When I try to load a form in the designer, it shows \"runtime error 0\" and produces a log file which contains:
Line 15: Cannot load control xxxx; license not fo
(Answering my own question, should anyone else run into this again).
As far as I can determine this error was caused by either a subtly corrupt FRX file and/or an FRM/FRX file pair being out of sync.
By going back in source control I could eventually locate a revision where there was no problem. This alone seemed to eliminate anything in the computing environment from being the cause. (ie, bad VB6 installation, disk space, etc. etc.)
I manually re-did certain changes and brought that older code back up to date, and so far the problem has not reappeared.
EDIT the struck-out text was not incorrect but was not specific enough -- I have since learned what seems to be the root cause.
The problem was that we loaded a 32-bit ICO file (icon) into an imagelist in one of the VB6 forms. Now, traditionally 32-bit color icons were not usable in VB6 and you would get an error even trying to do this.
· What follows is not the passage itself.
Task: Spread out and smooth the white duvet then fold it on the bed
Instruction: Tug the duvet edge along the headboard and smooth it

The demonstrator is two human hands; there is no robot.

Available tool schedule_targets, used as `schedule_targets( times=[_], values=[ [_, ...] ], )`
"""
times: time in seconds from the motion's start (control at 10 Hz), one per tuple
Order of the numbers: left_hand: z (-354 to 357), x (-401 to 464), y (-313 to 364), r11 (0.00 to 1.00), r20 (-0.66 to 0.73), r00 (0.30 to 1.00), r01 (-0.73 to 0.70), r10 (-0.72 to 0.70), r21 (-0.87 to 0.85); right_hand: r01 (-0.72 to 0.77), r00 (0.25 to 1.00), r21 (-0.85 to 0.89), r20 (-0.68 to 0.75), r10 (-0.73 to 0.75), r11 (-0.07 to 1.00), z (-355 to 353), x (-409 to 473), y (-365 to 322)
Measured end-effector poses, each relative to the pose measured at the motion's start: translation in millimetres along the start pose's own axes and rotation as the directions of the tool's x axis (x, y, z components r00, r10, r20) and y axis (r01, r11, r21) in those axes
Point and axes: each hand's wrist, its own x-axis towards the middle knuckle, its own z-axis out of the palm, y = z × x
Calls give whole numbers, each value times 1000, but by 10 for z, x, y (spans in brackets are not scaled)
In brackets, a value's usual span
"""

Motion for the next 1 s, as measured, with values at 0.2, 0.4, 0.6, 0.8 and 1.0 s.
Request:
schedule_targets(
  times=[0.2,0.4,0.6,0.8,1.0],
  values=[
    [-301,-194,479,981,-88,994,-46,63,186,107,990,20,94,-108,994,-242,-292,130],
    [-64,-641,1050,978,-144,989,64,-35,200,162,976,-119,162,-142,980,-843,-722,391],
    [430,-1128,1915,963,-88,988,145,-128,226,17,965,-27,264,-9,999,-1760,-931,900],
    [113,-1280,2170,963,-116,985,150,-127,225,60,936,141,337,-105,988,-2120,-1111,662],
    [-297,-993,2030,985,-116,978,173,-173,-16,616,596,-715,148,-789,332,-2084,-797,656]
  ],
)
However for some reason certain Windows PCs will now allow this - which can be a time bomb.
The problem is: forms saved that way can cause the errors in this question when run on a different PC which does NOT support such icons.
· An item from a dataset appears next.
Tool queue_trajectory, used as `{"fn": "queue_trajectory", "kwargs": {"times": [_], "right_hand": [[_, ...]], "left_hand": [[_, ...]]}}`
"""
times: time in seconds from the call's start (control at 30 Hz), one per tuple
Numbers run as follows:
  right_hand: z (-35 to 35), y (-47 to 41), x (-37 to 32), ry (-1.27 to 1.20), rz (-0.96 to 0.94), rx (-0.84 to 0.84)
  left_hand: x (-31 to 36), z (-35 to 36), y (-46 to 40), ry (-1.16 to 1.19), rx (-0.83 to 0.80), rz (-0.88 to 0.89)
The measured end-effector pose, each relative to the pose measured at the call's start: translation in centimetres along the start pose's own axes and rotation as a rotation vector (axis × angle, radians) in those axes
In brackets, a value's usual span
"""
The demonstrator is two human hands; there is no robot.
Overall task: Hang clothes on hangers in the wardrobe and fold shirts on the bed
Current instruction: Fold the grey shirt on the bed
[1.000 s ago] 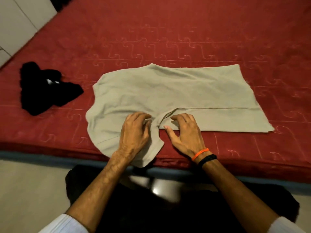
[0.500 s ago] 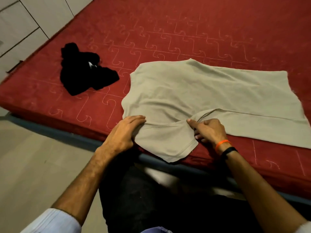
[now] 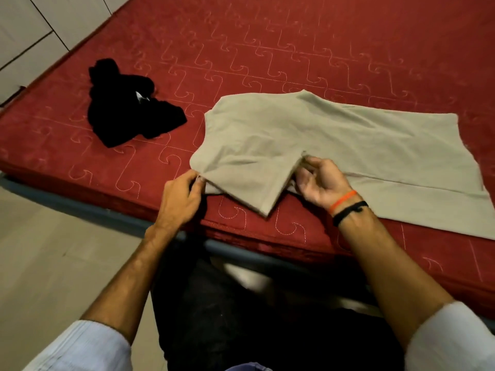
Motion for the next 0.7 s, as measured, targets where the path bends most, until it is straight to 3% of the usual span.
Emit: {"fn": "queue_trajectory", "kwargs": {"times": [0.07,0.17,0.23,0.3,0.43,0.53,0.7], "right_hand": [[0.6,-1.3,-0.4,-0.105,-0.114,-0.009],[0.7,-1.5,-0.5,0.171,-0.211,0.059],[0.0,-0.8,-1.1,0.539,-0.347,0.162],[0.3,0.6,-1.9,1.066,-0.508,0.242],[2.0,2.6,0.2,1.989,-0.787,0.045],[2.0,3.2,0.3,2.169,-0.856,0.063],[2.1,2.8,0.7,2.227,-0.812,0.105]], "left_hand": [[-1.1,0.1,-1.1,0.003,-0.006,-0.175],[-1.6,0.4,-1.9,-0.026,-0.014,-0.302],[-1.2,0.2,-1.6,-0.030,0.024,-0.311],[-0.9,0.3,-1.1,-0.031,0.071,-0.275],[-0.4,-0.4,-0.7,-0.033,0.188,-0.181],[-0.4,-1.9,-1.6,-0.131,0.240,-0.139],[-2.2,-1.0,-1.6,-0.182,0.150,-0.229]]}}
Point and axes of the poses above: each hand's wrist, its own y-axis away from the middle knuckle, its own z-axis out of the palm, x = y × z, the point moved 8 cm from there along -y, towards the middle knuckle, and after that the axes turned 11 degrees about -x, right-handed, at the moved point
This will occur in the IDE when the form is loaded, OR if a compiled EXE is run on a different computer which respects the original VB6 icon limitations!
I don't know why the totally meaningless "licensing" error message is shown when this happens.
In my case we didn't intentionally introduce this icon, it was a mistake, and so it took a LONG time to debug and eventually figure this out (plus some very valuable advice from people on VBForums).
I've created a different question specifically to try and get at what underlying element of Windows has changed causing this problem.